An Innovative Approach To Teaching Water Resources Design
Author(s) -
Diane Bondehagen,
Simeon Komisar
Publication year - 2020
Publication title -
2009 annual conference and exposition proceedings
Language(s) - English
Resource type - Conference proceedings
DOI - 10.18260/1-2--5060
Subject(s) - sizing , engineering management , project based learning , process (computing) , engineering design process , computer science , project planning , project management , construction engineering , civil engineering , engineering , systems engineering , mathematics education , mechanical engineering , art , mathematics , visual arts , operating system
A first semester, senior level civil and environmental engineering course, Water Resources Design is, for most, the first experience for students at Florida Gulf Coast University in working with non-trivial design projects. To make the course experience as transferable as possible to future graduate engineering employment, students learn and apply hydraulic software to project development and execution. The course takes an innovative case study approach with 5 design projects required with rotating teams assigned to each project. The projects are taken from "real world" engineering problem assignments which impart to students an appreciation of the constraints and uncertainties inherent in the design process. Project 1 necessitates a quantification and comparison of Capital costs and Operation and Maintenance Costs; Project 2 involves sizing of pipes, pumps and storage for a water distribution system; Project 3 requires a water treatment plant analysis to address two plant operation problems; Project 4 simulates a watershed; and the final design project is a detention pond design. The students soon realize that although there are specific goals to be met in a design, there are also inexplicit objectives requiring an evaluation of engineering uncertainties and engineering judgment in decisionmaking.
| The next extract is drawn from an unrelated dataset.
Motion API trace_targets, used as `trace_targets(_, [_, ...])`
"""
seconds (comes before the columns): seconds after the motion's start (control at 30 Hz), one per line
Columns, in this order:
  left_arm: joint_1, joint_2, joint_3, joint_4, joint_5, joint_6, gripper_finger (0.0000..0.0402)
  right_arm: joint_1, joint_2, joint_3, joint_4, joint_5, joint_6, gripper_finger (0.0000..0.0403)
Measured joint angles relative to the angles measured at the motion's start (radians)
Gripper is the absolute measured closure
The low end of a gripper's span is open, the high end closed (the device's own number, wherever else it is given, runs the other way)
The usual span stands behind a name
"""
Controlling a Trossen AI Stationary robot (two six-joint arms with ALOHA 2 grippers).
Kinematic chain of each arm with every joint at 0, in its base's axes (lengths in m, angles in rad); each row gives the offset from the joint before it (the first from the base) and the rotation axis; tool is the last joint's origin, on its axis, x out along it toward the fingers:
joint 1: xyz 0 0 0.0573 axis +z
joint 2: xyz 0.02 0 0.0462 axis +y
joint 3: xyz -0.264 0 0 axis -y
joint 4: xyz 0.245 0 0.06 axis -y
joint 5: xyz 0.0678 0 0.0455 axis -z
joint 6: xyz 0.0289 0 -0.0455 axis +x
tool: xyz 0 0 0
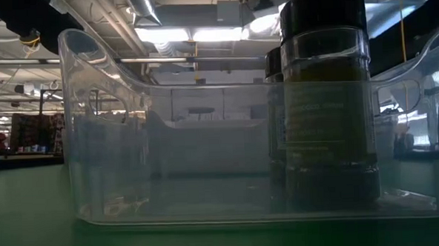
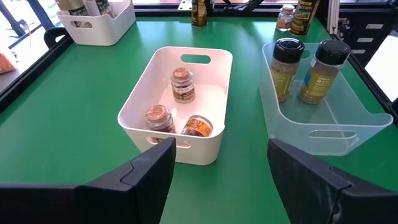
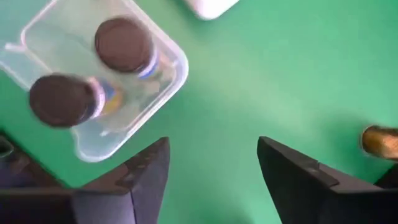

The students are therefore challenged to base their decisions on sound engineering reasoning and forecasting methods, including multiple iterations of a design with different approaches, and to justify these decisions logically and convincingly in a formal engineering report format. To this end, throughout the course, consultation with other student teams and outside professionals/experts is encouraged. Numerous assessment techniques are employed in course outcome evaluation. The students themselves complete a course evaluation survey which indicates their perception of learning outcome success. Additional assessment methods include faculty review and grading of design project reports as well outside evaluation of the final student design project by an experienced practicing engineer. Two rubrics, designed for the course, are employed in the overall assessment scores. The assessment will report on whether students have met or exceeded expectations in development of design ability, hydraulic software mastery, and an overall synthesis of skills and abilities required to deliver a soundly engineered project solution and formal design report.